* EXERCISE DIRECTIONS *
From the line with "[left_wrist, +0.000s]" through the line with "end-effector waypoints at", inclusive, return each line of the data below exactly and leave the rest out.

* STORED DATA *
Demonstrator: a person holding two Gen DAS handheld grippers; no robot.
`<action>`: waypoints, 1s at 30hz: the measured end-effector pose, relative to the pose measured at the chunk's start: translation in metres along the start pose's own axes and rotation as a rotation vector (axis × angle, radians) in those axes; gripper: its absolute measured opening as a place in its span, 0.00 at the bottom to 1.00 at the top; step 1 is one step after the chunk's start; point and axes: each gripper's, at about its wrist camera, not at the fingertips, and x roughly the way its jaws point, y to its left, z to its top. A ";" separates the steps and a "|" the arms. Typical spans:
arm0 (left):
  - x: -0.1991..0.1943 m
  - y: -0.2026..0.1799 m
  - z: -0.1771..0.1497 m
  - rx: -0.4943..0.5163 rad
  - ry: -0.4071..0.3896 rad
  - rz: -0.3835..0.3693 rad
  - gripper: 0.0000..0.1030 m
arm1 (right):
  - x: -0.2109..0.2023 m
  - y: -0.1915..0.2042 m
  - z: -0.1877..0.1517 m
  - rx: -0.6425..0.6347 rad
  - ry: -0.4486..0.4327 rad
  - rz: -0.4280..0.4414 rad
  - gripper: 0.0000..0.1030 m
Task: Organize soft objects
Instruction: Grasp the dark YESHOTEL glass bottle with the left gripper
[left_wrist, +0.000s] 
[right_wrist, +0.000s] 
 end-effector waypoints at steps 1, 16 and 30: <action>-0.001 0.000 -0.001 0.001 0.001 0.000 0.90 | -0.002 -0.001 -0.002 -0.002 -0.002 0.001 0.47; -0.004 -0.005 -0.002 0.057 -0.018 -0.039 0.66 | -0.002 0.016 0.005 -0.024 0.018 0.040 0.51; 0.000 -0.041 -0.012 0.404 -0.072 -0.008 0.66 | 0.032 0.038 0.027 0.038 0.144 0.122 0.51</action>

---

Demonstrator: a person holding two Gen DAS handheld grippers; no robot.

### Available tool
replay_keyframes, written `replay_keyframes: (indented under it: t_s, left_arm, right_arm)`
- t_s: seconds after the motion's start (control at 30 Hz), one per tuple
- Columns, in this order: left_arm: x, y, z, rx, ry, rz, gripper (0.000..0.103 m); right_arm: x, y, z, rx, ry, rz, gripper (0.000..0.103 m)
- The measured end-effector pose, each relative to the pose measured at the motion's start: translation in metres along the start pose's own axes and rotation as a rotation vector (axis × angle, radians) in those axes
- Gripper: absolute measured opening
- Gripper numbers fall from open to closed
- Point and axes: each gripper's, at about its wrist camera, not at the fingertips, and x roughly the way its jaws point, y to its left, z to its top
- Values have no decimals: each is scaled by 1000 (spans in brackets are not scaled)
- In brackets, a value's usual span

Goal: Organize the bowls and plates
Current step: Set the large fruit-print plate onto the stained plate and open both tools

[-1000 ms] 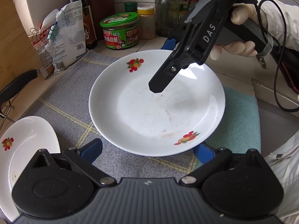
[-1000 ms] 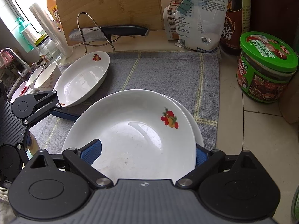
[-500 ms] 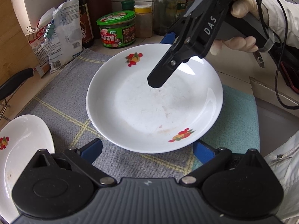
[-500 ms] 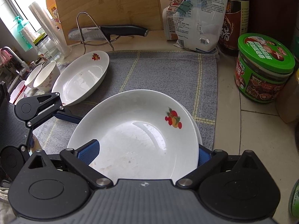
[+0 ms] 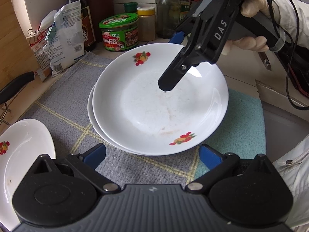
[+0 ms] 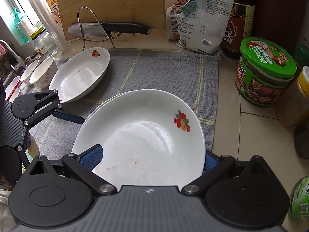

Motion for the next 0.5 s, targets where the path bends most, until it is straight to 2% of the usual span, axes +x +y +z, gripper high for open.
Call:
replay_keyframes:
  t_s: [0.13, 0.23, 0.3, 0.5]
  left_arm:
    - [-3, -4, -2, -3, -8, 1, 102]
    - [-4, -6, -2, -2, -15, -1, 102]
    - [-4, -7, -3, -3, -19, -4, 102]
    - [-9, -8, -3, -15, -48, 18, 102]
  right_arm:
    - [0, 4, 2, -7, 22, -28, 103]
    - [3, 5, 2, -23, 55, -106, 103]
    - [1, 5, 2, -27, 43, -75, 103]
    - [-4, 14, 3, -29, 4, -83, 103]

* ANSWER TO THE PROBLEM *
[left_wrist, +0.000s] 
[right_wrist, +0.000s] 
 end-effector waypoints at steps 1, 16 and 30: <action>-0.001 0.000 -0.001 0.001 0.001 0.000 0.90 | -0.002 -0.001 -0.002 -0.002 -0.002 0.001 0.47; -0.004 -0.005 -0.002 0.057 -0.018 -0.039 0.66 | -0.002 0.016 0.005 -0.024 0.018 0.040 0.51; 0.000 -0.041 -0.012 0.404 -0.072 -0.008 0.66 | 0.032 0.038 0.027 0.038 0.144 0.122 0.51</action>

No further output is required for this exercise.